Grant was a hard but idealistic man. He fought the Confederacy with death-dealing determination but then acted magnanimously in victory, hoping mercy would open the door to reconciliation. His genius as a general consisted in an intuitive understanding of a new kind of warfare he was helping to create, which is today called combined arms maneuver warfare. But he was no mere theorist. Grant won, Chernow tells us, because he never let up. His victories were often sealed on the day after a bout of grievous losses. Grant knew the other side would be reeling too, and he judged that that knife-edge moment was the opportunity to win–a victory of the smallest margin would give way to a larger one. And Grant was right. This was the path that he followed to defeat Lee and end the war, which earned him the undeserved label of “butcher.” Grant was not a butcher, but a fierce realist. He knew tomorrow’s peace would come faster the more violence he visited on the enemy today, and that was how he fought.

I have left out a handful of other themes that make Chernow’s book worth reading, especially his description of Grant’s habitual credulity and how it led to a string of corruption allegations. Grant’s surprising ability as a writer late in life becomes less surprising when we learn he wrote as many as 40 detailed orders a day as a general and later wrote all his presidential addresses without the aid of a committee of editors. As Grant was dying of cancer, he finally took on an editor he trusted, to help publish his memoirs so Julia would have a pension. The editor was Mark Twain, and Twain, who was not shy of cutting down idols no matter how large, called Grant a “flawless” writer.

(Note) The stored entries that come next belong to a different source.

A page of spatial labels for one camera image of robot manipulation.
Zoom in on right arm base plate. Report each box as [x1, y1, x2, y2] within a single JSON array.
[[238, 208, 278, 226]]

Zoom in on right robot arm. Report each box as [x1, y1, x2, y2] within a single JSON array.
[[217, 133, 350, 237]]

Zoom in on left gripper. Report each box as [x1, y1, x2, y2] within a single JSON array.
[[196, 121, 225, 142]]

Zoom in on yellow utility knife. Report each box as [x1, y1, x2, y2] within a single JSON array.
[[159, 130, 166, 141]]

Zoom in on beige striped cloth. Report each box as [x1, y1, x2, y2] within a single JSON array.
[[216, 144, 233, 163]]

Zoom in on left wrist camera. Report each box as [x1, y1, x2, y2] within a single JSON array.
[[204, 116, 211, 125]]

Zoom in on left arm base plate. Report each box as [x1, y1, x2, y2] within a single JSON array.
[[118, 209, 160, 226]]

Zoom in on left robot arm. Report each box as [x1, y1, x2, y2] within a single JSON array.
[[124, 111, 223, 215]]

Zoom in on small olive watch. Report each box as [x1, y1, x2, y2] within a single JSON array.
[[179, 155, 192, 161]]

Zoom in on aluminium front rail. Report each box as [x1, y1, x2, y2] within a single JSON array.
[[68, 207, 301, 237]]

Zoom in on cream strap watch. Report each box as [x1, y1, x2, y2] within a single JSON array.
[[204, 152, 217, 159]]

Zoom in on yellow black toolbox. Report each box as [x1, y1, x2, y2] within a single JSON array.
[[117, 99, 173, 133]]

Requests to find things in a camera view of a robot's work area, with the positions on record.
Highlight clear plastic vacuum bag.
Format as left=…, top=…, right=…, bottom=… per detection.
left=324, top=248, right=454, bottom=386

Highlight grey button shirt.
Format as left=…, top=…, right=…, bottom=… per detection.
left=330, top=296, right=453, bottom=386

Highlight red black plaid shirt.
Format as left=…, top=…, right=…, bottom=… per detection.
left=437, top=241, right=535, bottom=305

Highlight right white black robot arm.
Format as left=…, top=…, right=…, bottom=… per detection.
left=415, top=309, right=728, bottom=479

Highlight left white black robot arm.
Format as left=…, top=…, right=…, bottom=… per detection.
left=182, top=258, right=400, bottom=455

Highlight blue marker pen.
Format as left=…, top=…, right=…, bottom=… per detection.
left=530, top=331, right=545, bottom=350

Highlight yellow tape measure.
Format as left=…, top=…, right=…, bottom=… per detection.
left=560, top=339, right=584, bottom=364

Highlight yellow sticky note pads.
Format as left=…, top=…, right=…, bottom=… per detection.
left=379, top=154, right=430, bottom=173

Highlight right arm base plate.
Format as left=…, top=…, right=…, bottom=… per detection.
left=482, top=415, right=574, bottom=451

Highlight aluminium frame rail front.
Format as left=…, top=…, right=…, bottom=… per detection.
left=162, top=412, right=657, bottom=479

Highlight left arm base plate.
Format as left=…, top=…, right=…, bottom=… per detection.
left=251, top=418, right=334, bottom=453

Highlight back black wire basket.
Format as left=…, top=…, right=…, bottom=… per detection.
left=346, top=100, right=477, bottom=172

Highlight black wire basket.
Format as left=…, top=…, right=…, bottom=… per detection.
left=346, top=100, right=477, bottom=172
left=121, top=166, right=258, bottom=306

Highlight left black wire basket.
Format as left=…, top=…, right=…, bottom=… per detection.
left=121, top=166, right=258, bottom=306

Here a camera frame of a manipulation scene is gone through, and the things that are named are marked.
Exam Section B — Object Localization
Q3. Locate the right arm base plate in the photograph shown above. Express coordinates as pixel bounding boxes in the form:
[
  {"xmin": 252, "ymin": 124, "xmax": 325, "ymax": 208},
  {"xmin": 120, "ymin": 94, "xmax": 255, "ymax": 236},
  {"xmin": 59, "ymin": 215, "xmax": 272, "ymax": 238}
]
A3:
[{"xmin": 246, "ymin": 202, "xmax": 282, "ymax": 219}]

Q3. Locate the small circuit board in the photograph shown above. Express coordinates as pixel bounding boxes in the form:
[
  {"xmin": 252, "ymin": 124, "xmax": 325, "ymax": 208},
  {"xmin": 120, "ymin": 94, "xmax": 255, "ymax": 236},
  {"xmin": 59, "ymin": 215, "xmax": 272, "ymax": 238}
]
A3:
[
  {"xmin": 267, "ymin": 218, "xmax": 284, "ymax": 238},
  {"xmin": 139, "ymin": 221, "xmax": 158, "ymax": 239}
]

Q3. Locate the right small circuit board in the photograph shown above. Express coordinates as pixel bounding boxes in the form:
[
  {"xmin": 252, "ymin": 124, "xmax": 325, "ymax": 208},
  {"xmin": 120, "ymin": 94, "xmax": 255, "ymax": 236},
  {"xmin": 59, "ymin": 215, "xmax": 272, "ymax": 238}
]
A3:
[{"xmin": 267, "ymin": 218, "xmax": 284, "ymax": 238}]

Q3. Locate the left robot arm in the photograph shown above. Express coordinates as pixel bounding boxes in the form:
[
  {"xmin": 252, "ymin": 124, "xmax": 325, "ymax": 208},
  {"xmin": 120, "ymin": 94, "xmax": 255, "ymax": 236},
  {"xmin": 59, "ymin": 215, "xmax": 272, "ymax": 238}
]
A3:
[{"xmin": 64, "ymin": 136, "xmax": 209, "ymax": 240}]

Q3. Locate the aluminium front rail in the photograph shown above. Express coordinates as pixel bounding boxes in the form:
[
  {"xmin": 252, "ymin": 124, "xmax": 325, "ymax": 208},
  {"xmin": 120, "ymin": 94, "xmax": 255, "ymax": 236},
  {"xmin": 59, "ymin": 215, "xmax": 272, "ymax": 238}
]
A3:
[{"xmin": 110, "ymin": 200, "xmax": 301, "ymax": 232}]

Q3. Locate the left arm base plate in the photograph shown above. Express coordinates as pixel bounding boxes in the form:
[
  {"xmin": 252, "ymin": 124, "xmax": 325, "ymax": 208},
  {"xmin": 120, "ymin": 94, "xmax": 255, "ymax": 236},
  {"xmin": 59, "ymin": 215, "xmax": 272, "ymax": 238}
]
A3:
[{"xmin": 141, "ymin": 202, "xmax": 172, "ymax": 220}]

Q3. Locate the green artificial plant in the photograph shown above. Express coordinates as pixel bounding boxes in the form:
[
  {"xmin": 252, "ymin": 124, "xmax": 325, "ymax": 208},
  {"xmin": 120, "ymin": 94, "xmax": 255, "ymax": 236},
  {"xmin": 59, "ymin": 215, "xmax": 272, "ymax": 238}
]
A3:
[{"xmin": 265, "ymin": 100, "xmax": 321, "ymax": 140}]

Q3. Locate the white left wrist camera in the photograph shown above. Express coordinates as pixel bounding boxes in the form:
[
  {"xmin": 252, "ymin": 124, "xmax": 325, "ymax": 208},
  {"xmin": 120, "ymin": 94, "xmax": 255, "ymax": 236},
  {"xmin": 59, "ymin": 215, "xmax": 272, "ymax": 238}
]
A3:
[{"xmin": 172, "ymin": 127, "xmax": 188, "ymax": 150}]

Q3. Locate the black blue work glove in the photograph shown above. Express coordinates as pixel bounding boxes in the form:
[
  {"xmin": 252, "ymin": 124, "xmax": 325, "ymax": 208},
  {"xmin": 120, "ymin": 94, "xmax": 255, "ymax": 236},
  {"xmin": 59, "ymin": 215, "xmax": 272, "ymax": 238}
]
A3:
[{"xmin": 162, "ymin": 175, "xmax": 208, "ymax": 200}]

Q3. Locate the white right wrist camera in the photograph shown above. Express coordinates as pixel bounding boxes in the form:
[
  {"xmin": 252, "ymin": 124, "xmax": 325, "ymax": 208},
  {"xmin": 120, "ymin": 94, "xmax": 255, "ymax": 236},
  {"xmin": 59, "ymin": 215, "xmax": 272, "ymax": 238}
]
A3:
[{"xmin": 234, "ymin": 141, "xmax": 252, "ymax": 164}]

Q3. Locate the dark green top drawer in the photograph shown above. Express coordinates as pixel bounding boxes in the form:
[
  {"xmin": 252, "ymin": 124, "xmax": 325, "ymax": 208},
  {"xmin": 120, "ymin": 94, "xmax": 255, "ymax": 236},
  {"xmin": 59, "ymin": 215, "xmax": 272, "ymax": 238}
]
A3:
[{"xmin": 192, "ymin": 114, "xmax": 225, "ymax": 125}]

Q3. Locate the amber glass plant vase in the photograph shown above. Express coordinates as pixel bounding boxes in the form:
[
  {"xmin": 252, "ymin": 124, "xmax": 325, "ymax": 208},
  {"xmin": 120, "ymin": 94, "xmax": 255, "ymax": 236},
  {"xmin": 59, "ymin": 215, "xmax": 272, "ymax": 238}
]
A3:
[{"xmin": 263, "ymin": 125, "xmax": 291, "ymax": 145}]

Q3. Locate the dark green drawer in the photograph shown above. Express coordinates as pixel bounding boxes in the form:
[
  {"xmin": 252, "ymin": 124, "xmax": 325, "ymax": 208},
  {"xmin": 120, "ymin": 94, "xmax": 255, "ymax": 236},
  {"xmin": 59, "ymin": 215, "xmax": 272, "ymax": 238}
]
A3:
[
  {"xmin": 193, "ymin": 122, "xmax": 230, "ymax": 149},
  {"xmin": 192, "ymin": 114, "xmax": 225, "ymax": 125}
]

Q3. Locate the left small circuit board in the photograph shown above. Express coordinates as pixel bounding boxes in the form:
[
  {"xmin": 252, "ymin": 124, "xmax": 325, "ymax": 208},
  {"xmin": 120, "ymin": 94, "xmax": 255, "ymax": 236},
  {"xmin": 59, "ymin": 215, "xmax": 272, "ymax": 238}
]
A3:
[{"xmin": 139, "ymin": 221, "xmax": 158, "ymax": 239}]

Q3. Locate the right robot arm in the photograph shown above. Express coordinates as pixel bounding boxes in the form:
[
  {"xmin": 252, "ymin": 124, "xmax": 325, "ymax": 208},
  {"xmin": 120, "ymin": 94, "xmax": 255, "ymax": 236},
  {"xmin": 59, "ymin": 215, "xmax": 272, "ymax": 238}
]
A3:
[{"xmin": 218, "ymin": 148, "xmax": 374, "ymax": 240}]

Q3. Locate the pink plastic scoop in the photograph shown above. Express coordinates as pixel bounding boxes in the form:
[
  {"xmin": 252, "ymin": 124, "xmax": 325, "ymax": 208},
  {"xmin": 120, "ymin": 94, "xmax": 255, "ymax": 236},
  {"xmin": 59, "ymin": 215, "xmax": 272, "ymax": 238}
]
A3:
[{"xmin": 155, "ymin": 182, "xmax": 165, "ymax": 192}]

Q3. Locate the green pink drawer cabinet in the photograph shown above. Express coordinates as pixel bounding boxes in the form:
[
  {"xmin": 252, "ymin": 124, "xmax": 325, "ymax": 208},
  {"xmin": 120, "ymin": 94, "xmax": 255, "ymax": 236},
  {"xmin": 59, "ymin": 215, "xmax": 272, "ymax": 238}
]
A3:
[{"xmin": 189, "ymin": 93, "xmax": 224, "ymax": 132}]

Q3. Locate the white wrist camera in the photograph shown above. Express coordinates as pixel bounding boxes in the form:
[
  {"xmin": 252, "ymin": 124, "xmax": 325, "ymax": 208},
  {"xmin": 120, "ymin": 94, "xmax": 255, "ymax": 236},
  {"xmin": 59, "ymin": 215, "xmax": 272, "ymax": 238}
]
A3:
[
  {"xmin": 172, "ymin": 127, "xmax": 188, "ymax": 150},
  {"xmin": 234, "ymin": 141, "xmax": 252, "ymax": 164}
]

A final theme that emerges from Chernow’s biography is how Grant constantly improved himself and constantly reinvented who he was. And he was seemingly afraid to leave nothing of his old self behind in the process. By the time late in life Grant had become, in turn, a driven civil rights activist, a calculating politician, a capable economist, an effusive public speaker, and a writer for the ages, he had completely shed his old identity as a warrior. His steadfast refusal to glorify war and to trade on his status as the general who saved the Union was the highest mark of his greatness.